Requirement = A word-for-word repeat of all the data is the goal.

### Supplied material

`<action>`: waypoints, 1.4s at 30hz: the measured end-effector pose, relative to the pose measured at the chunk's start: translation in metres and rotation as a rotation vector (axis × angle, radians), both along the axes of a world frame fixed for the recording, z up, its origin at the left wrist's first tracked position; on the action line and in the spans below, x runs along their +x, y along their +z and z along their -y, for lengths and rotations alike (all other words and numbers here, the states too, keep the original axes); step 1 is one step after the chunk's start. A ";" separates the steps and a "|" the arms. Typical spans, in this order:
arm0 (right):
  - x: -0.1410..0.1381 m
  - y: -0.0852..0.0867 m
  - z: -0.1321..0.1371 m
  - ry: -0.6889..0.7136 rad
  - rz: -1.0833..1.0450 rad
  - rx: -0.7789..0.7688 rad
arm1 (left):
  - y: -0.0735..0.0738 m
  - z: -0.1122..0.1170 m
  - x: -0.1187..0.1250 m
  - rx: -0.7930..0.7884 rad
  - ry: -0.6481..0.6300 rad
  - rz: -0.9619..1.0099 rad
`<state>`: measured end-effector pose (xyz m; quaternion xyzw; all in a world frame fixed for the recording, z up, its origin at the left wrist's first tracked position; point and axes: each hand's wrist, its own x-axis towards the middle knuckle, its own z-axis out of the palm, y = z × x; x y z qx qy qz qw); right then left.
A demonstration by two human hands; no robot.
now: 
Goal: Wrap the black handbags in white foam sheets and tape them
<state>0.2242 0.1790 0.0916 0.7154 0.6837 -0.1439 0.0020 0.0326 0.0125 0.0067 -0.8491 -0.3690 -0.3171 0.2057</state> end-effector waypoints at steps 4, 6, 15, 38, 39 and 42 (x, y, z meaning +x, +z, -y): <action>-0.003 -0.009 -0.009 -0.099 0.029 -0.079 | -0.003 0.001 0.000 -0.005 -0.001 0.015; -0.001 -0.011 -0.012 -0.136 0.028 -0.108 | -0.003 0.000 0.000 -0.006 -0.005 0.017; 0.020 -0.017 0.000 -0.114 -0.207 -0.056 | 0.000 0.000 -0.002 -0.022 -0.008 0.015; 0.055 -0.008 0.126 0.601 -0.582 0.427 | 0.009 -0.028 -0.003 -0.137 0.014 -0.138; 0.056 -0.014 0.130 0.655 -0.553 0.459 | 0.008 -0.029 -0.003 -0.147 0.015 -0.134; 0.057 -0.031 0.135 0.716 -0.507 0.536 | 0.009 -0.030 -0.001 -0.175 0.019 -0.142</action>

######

Answer space =
`<action>`: waypoints, 1.4s at 30hz: the measured end-effector pose, relative to the pose measured at the chunk's start: translation in metres and rotation as a rotation vector (axis × angle, radians), both along the axes of a world frame fixed for the recording, z up, its origin at the left wrist's first tracked position; on the action line and in the spans below, x runs along their +x, y along their +z and z along their -y, for lengths and rotations alike (all other words and numbers here, the states too, keep the original axes); step 1 is one step after the chunk's start. A ";" separates the steps and a "|" the arms. Typical spans, in this order:
arm0 (right):
  - x: -0.1410..0.1381 m
  - y: -0.0852..0.0867 m
  - z: -0.1321..0.1371 m
  - ry: -0.6889..0.7136 rad
  - rz: -1.0833..1.0450 rad
  - rx: -0.7789..0.7688 rad
arm1 (left):
  - y: -0.0735..0.0738 m
  - z: -0.1122..0.1170 m
  - x: -0.1187..0.1250 m
  - rx: -0.7930..0.7884 rad
  - ry: -0.6481..0.6300 rad
  - rz: -0.9619..1.0099 rad
`<state>`: measured end-effector pose (xyz m; quaternion xyzw; all in a world frame fixed for the recording, z up, its origin at the left wrist's first tracked position; point and axes: each hand's wrist, its own x-axis towards the middle knuckle, its own z-axis out of the palm, y = z × x; x y z qx qy qz qw); right then left.
A demonstration by two human hands; no robot.
now: 
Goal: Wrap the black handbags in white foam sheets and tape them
<state>0.2242 0.1790 0.0916 0.7154 0.6837 -0.1439 0.0020 0.0326 0.0125 0.0067 -0.8491 -0.3690 -0.3171 0.2057</state> end-effector waypoints at steps 4, 6, 15, 38, 39 and 42 (x, y, z meaning +x, +z, -y): <action>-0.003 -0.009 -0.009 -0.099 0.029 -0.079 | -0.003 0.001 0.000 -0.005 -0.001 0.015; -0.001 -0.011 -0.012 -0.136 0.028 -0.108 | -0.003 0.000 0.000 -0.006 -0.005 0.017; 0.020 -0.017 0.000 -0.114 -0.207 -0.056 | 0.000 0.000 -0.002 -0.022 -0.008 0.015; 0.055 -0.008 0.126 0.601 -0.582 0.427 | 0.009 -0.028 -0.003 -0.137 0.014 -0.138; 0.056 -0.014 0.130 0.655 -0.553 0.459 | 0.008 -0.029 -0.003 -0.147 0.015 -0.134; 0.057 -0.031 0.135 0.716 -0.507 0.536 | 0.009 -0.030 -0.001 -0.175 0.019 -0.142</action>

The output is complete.